Work task: Return the listing below in full, exactly.

Extracted entries:
◇ ◇ ◇ ◇
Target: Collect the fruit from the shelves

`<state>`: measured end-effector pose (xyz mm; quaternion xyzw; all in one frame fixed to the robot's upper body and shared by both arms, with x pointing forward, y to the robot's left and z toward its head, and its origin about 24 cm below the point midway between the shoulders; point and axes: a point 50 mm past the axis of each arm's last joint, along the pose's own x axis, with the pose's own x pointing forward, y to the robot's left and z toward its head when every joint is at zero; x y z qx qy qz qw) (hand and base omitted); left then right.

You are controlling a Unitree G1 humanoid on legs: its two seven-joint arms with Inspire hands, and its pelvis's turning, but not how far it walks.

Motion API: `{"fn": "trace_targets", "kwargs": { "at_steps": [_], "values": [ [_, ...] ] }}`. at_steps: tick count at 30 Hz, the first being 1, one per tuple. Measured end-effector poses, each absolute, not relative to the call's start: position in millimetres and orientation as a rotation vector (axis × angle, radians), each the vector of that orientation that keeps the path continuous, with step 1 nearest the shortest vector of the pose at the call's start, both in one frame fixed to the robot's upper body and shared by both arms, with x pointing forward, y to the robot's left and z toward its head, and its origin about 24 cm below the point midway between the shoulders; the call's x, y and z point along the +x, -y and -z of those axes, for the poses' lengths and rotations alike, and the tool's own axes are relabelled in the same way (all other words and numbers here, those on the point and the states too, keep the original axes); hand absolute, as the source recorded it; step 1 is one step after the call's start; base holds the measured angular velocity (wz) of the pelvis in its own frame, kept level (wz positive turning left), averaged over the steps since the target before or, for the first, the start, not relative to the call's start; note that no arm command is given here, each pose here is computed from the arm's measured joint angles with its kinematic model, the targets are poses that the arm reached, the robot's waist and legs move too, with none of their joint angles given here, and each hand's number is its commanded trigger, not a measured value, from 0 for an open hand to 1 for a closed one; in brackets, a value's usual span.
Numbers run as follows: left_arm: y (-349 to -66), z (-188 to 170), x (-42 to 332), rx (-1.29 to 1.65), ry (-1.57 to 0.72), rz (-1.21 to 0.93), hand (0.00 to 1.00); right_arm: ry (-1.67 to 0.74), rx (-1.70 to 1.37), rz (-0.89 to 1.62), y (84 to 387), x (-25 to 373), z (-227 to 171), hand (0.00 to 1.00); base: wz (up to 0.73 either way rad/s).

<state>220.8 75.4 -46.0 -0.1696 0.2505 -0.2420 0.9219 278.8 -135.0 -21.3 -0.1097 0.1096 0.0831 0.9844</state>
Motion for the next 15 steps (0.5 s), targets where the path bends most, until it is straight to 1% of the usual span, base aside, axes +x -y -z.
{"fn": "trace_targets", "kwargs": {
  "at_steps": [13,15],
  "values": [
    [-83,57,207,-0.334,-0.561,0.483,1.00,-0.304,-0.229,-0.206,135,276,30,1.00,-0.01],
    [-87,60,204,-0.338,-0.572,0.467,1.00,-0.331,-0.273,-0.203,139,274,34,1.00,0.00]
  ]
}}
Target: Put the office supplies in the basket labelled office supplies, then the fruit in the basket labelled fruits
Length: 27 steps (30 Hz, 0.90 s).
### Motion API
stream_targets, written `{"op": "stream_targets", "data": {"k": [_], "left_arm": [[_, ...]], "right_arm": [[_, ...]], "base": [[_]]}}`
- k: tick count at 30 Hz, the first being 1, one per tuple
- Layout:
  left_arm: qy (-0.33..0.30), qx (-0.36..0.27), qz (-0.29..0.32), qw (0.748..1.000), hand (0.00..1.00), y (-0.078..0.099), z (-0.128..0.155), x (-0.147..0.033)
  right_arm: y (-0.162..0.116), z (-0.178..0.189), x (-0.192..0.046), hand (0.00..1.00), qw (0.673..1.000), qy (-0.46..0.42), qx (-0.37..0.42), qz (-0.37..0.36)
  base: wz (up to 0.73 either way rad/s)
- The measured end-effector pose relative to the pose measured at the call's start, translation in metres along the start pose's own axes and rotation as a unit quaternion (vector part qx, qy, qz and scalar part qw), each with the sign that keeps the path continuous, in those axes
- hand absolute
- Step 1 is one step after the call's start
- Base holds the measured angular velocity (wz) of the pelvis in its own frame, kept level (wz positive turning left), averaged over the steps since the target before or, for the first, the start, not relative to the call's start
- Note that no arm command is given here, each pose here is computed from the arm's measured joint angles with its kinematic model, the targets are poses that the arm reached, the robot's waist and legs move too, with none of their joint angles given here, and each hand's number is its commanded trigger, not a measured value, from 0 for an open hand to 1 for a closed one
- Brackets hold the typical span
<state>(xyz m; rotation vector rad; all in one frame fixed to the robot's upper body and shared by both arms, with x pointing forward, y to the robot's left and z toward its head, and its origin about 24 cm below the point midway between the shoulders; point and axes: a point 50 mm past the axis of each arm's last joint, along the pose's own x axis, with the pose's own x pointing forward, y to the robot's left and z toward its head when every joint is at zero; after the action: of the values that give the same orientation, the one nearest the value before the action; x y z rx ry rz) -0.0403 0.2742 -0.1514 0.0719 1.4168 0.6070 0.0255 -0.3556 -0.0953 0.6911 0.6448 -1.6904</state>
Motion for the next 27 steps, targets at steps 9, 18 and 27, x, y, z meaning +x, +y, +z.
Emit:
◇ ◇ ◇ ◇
Result of the task:
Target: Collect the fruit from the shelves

`<state>`: measured end-effector pose (xyz mm; quaternion xyzw; all in one frame fixed to the robot's upper body and shared by both arms, with x pointing forward, y to the robot's left and z toward its head, and its origin about 24 cm below the point midway between the shoulders; point and axes: a point 50 mm past the axis of each arm's last joint, along the pose's own x axis, with the pose's own x pointing forward, y to the robot's left and z toward its head when every joint is at zero; x y z qx qy qz qw) (hand and base omitted); left then right.

You are controlling a Unitree G1 humanoid on legs: its two seven-joint arms with Inspire hands, and its pelvis's turning, but not how far it walks.

Motion API: `{"fn": "trace_targets", "kwargs": { "at_steps": [_], "values": [ [_, ...] ] }}`. at_steps: tick count at 30 Hz, the first being 1, one per tuple. Measured end-effector poses, each absolute, not relative to the call's start: position in millimetres and orientation as a rotation vector (axis × angle, radians), each the vector of that orientation that keeps the path continuous, with step 1 nearest the shortest vector of the pose at the call's start, both in one frame fixed to the robot's upper body and shared by both arms, with x pointing forward, y to the robot's left and z toward its head, and its origin about 24 cm below the point midway between the shoulders; the call's x, y and z point along the +x, -y and -z of those axes, for the poses' lengths and rotations alike, and the tool's own axes are relabelled in the same way (all other words and numbers here, those on the point and the states too, keep the original axes); hand absolute, as the source recorded it; step 1 is one step after the call's start; base holds the measured angular velocity (wz) of the pelvis in its own frame, kept level (wz positive turning left), averaged over the steps since the target before or, for the first, the start, not relative to the call's start; note that no arm command is given here, each pose here is computed from the arm's measured joint angles with its kinematic model, the targets are poses that the arm reached, the robot's waist and legs move too, with none of their joint angles given here, and each hand's number is its commanded trigger, not a measured value, from 0 for an open hand to 1 for a closed one; in brackets, a value's usual span.
Numbers run as follows: left_arm: y (-349 to -66), z (-188 to 170), x (-42 to 332), rx (-1.29 to 1.65), ry (-1.57 to 0.72), rz (-1.21 to 0.93), hand (0.00 to 1.00); right_arm: ry (-1.67 to 0.74), rx (-1.70 to 1.37), rz (-0.89 to 1.62), y (84 to 387), x (-25 to 373), z (-227 to 171), hand (0.00 to 1.00); base: wz (up to 0.73 either way rad/s).

<state>220.8 75.4 -46.0 -0.1696 0.2505 -0.2420 0.9219 278.8 -135.0 -21.3 -0.1097 0.1096 0.0831 0.9844</state>
Motion for the next 15 steps (0.5 s), targets where the path bends most, until it is straight to 1% of the usual span, base aside, axes +x -y -z.
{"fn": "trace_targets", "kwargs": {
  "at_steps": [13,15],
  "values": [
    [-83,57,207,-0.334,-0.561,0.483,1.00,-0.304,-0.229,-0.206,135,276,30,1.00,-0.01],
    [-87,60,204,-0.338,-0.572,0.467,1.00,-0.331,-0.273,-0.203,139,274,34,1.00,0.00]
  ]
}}
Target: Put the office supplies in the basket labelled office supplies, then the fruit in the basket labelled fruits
Length: 27 steps (30 Hz, 0.90 s).
### Motion API
stream_targets, written `{"op": "stream_targets", "data": {"k": [_], "left_arm": [[_, ...]], "right_arm": [[_, ...]], "base": [[_]]}}`
- k: tick count at 30 Hz, the first being 1, one per tuple
- Layout:
  left_arm: qy (-0.33..0.30), qx (-0.36..0.27), qz (-0.29..0.32), qw (0.748..1.000), hand (0.00..1.00), y (-0.078..0.099), z (-0.128..0.155), x (-0.147..0.033)
  right_arm: y (-0.162..0.116), z (-0.178..0.189), x (-0.192..0.046), hand (0.00..1.00), qw (0.673..1.000), qy (-0.46..0.42), qx (-0.37..0.42), qz (-0.37..0.36)
  base: wz (up to 0.73 either way rad/s)
- The measured end-effector pose relative to the pose measured at the call's start, translation in metres along the start pose's own axes and rotation as a unit quaternion (vector part qx, qy, qz and scalar part qw), each with the sign that keeps the path continuous, in those axes
- hand absolute
- Step 1 is one step after the call's start
- Base holds the measured angular velocity (wz) of the pelvis in its own frame, kept level (wz positive turning left), averaged over the steps since the target before or, for the first, the start, not relative to the call's start
- Note that no arm command is given here, each pose here is computed from the arm's measured joint angles with its kinematic model, the targets are poses that the arm reached, the robot's waist and legs move too, with none of their joint angles given here, and each hand's number is its commanded trigger, not a measured value, from 0 for an open hand to 1 for a closed one
- Brackets hold the typical span
<state>(xyz m; rotation vector rad; all in one frame fixed to the robot's upper body and shared by both arms, with x pointing forward, y to the robot's left and z toward its head, and its origin about 24 cm below the point midway between the shoulders; point and axes: a point 50 mm past the axis of each arm's last joint, along the pose's own x axis, with the pose's own x pointing forward, y to the robot's left and z toward its head when every joint is at zero; after the action: of the values that give the same orientation, the one nearest the value before the action; x y z rx ry rz) -0.0403 0.2742 -0.1514 0.0719 1.4168 0.6070 0.0255 -0.3556 -0.0953 0.6911 0.6448 -1.6904</state>
Motion for the next 27 steps, targets at steps 9, 18 and 27, x, y, z meaning +x, +y, +z.
Emit:

There's nothing else to the answer.